#### PROVIDED DATA
*** Begin section ***

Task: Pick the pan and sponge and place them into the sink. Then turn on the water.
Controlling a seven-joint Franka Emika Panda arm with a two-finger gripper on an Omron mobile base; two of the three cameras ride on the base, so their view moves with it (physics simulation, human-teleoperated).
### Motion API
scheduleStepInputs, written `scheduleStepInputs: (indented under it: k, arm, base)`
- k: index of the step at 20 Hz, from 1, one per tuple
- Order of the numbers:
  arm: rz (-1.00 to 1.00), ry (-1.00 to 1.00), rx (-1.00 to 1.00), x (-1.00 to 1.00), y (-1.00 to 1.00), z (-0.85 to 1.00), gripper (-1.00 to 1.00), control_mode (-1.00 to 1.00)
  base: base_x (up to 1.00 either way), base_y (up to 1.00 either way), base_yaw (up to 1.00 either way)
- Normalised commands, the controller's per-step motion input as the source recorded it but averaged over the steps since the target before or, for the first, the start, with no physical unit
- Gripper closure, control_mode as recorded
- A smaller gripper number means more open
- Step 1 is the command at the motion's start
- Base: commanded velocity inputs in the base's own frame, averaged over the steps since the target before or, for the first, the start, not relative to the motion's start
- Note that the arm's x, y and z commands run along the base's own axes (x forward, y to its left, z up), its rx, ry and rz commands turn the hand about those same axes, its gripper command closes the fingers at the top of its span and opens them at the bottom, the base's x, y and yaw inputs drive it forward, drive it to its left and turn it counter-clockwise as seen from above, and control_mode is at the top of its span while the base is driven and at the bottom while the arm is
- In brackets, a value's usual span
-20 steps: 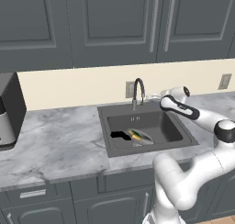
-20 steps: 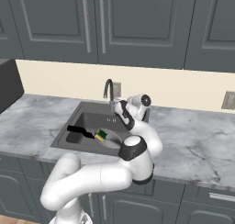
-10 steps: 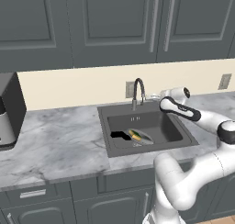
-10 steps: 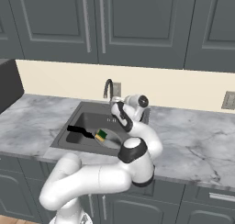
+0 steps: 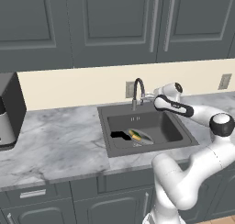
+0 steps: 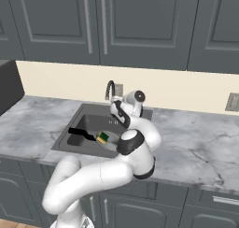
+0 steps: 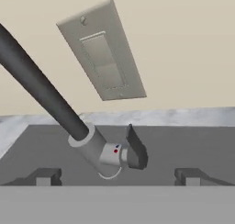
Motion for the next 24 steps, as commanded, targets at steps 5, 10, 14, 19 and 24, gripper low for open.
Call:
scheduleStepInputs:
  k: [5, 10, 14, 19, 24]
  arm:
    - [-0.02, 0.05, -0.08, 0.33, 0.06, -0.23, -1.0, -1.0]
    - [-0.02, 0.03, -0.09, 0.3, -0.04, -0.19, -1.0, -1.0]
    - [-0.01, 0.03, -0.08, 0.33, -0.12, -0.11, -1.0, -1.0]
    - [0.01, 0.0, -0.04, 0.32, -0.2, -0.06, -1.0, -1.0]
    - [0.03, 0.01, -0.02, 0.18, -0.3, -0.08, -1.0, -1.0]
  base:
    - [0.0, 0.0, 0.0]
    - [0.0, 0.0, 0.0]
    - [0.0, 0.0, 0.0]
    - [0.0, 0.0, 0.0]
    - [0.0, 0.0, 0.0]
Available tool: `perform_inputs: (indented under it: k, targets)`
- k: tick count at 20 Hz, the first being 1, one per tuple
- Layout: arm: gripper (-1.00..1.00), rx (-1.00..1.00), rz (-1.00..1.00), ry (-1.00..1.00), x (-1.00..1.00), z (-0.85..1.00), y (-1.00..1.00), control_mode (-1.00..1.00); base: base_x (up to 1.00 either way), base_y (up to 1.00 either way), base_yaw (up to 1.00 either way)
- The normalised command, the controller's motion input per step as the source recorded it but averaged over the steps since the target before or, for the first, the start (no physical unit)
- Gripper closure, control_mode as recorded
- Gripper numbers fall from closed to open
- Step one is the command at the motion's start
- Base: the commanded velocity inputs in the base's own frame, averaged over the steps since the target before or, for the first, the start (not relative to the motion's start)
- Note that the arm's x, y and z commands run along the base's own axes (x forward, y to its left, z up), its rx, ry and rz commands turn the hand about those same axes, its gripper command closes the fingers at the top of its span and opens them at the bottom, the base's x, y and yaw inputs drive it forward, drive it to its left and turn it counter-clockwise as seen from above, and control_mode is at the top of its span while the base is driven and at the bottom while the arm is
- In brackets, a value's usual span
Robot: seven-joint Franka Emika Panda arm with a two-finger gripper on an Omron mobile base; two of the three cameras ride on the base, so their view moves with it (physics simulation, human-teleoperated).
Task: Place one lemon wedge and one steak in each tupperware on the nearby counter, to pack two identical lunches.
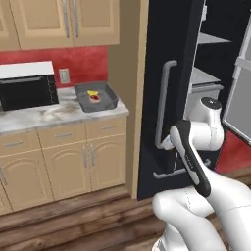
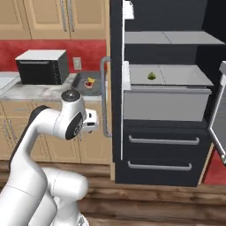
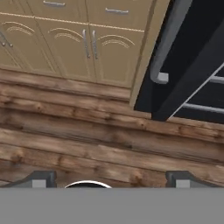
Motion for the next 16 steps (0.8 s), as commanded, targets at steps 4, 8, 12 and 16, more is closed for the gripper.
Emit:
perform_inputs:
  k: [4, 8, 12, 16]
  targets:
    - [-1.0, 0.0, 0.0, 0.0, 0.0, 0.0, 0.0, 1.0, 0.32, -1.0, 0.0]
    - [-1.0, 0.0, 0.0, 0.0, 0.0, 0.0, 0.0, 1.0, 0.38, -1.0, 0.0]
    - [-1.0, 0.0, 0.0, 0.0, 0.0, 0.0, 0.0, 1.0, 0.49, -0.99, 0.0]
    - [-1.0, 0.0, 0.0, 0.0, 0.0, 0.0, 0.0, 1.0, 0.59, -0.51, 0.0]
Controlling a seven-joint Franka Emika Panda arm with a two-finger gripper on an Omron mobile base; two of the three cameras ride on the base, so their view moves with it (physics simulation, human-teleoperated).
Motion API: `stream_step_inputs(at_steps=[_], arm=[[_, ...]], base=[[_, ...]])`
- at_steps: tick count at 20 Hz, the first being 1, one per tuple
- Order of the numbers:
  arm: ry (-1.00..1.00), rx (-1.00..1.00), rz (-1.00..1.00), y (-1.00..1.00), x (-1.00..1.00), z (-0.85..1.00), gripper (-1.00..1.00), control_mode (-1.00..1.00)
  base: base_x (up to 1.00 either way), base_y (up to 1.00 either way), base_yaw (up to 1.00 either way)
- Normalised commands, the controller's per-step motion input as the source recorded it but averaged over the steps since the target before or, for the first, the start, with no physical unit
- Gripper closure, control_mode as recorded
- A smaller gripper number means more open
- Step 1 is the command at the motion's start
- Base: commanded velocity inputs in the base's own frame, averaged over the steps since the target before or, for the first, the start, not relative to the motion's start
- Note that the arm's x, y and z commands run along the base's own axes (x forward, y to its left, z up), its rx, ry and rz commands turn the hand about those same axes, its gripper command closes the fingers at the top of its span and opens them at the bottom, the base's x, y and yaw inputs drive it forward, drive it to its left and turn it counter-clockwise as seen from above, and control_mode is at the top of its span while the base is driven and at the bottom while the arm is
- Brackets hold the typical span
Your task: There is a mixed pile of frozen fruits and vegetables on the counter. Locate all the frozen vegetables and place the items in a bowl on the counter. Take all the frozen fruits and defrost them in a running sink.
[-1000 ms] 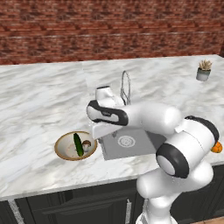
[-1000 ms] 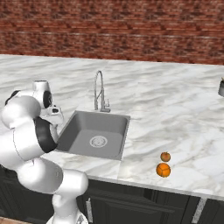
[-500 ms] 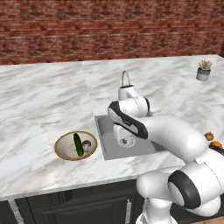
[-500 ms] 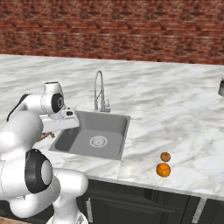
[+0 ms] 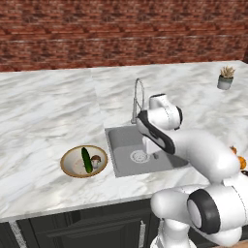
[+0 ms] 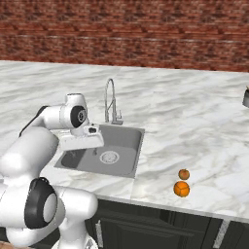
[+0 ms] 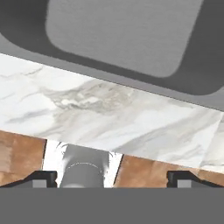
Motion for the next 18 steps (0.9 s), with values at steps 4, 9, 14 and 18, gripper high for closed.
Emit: stream_step_inputs(at_steps=[4,9,14,18], arm=[[0.08,-0.03,-0.33,-0.54,0.09,-0.02,-1.0,-1.0],[0.08,0.0,-0.32,-0.63,0.05,-0.09,-1.0,-1.0],[0.08,0.0,-0.29,-0.72,0.03,-0.07,-1.0,-1.0],[0.07,0.0,-0.17,-0.9,0.0,-0.02,-1.0,-1.0]], base=[[0.0,0.0,0.0],[0.0,0.0,0.0],[0.0,0.0,0.0],[0.0,0.0,0.0]])
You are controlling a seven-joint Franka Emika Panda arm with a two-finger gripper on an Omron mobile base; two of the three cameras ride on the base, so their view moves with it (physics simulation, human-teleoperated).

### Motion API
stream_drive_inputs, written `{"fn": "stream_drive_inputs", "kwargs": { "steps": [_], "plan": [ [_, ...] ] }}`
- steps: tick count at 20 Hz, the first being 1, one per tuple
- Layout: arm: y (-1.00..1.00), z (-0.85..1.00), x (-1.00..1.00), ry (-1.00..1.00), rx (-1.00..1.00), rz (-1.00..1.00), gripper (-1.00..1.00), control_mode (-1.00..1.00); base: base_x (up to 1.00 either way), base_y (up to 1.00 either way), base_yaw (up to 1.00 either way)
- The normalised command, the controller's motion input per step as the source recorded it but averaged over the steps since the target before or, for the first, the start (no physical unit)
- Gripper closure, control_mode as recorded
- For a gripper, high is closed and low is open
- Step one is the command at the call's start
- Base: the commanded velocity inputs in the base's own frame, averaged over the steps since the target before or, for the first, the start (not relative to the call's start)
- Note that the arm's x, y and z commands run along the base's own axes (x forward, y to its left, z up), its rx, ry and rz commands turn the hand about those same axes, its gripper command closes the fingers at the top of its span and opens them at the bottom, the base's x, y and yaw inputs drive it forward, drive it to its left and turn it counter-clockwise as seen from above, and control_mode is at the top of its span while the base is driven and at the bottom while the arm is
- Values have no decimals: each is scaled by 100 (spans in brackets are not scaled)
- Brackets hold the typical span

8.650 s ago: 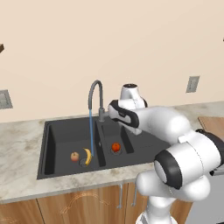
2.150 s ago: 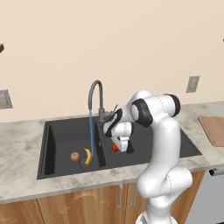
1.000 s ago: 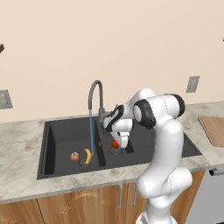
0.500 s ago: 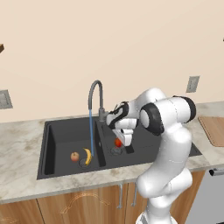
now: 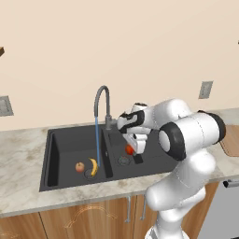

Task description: Pick the peach, apple, banana from the sink and place them on the cutting board to airdry. Then turn off the sink faucet.

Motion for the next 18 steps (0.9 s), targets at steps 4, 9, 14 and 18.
{"fn": "stream_drive_inputs", "kwargs": {
  "steps": [4,9,14,18],
  "plan": [
    [-3,55,-38,0,2,0,100,-100,0,0,0],
    [-7,52,-48,0,1,0,100,-100,0,0,0],
    [-25,48,-50,0,0,0,100,-100,0,0,0],
    [-33,55,-51,0,0,0,100,-100,0,0,0]
  ]
}}
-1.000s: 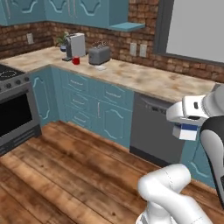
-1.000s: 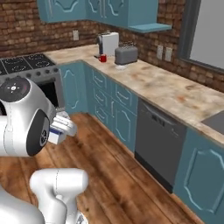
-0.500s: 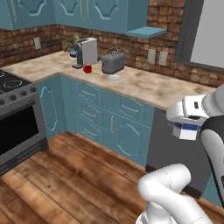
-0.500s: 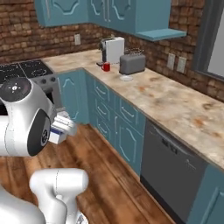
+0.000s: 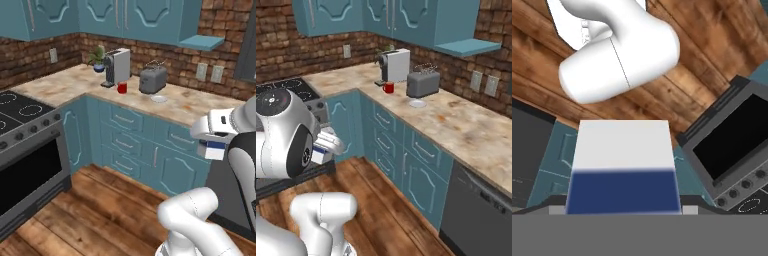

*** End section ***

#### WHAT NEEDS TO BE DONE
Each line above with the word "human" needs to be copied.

#### PROBLEM SOLUTION
Controlling a seven-joint Franka Emika Panda arm with a two-finger gripper on an Omron mobile base; two of the three cameras ride on the base, so their view moves with it (physics simulation, human-teleoperated).
Robot: seven-joint Franka Emika Panda arm with a two-finger gripper on an Omron mobile base; two of the three cameras ride on the base, so their view moves with it (physics simulation, human-teleoperated).
Controlling a seven-joint Franka Emika Panda arm with a two-finger gripper on an Omron mobile base; two of the three cameras ride on the base, so their view moves with it (physics simulation, human-teleoperated).
You are controlling a seven-joint Franka Emika Panda arm with a two-finger gripper on an Omron mobile base; two of the three cameras ride on the base, so their view moves with it (physics simulation, human-teleoperated).

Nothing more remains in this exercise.